Thursday, March 17, 2016

When do you use large-diaphragm vs small-diaphragm mics?

When do you use large-diaphragm mics? When do you use small ones?

I have no "rule" to answer this with. It always seems arbitrary which one is chosen for which instrument. But those choices seem to be fairly consistent once they're made:
Close-miked voices? Large diaphragm.
Choirs and distant-miked voices? Small diaphragm.
Violins? Small.
Cellos and basses? Large.
A very weird and specific (albeit reasonably-priced) collection of microphones.


Snare drums are inevitably small-diaphragm if you're gonna mic them (which everybody does but for me it doesn't work that great), but overheads become a matter of taste between whatever large or small diaphragm mics you have.

Acoustic guitars -- man, I don't know.
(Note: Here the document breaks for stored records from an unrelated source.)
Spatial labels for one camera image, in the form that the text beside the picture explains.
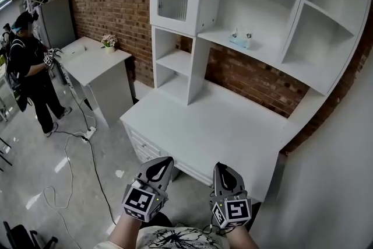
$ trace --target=potted plant
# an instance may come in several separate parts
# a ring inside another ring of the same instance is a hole
[[[101,43],[104,44],[105,50],[107,54],[114,53],[115,52],[115,43],[118,42],[118,39],[113,34],[106,34],[103,36],[103,39],[101,40]]]

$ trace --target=small blue object on shelf
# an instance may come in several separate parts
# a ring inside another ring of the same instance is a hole
[[[235,32],[230,35],[229,41],[242,48],[249,49],[251,42],[251,33],[247,33],[244,36],[239,36],[238,30],[236,29]]]

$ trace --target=black and white marker cube
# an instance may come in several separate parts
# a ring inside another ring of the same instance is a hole
[[[53,60],[49,56],[46,55],[44,57],[44,62],[45,62],[46,65],[51,66]]]
[[[122,205],[127,215],[149,222],[163,207],[162,196],[127,185]]]
[[[212,212],[220,228],[242,226],[251,219],[247,199],[216,202]]]

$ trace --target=white wall
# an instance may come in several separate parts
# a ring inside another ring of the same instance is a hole
[[[373,53],[326,122],[288,158],[251,229],[261,248],[367,248],[373,240]]]
[[[2,10],[0,10],[0,33],[3,33],[3,27],[5,24],[9,23],[12,27],[13,23],[16,21],[17,17],[21,14],[20,5],[22,0],[12,1]]]

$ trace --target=forearm
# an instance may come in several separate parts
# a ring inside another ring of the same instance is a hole
[[[25,77],[36,75],[37,73],[39,73],[43,69],[45,69],[45,63],[38,64],[38,65],[32,65],[29,69],[29,72],[27,73],[27,75]]]
[[[140,220],[123,213],[108,240],[123,249],[135,249],[140,226]]]
[[[247,232],[245,226],[238,226],[227,233],[230,249],[259,249]]]
I can go either way.

Electric guitar amps -- typically the close mic is small, but a mic 3' to 25' away? That one will typically be a large (if you use a distant mic on your guitar amp which I typically do not). 

Large diaphragm mics are more sonically colored.
Small diaphragm are more accurate.

Voices get too strident on small diaphragm mics.

Are these rules? No, they're just my general prejudices and opinions. There what I intuit when I go to mic things. And it troubles me that I don't have any more a firm grasp on the why and wherefores of using a particular microphone type on a particular instrument. But that's all I got.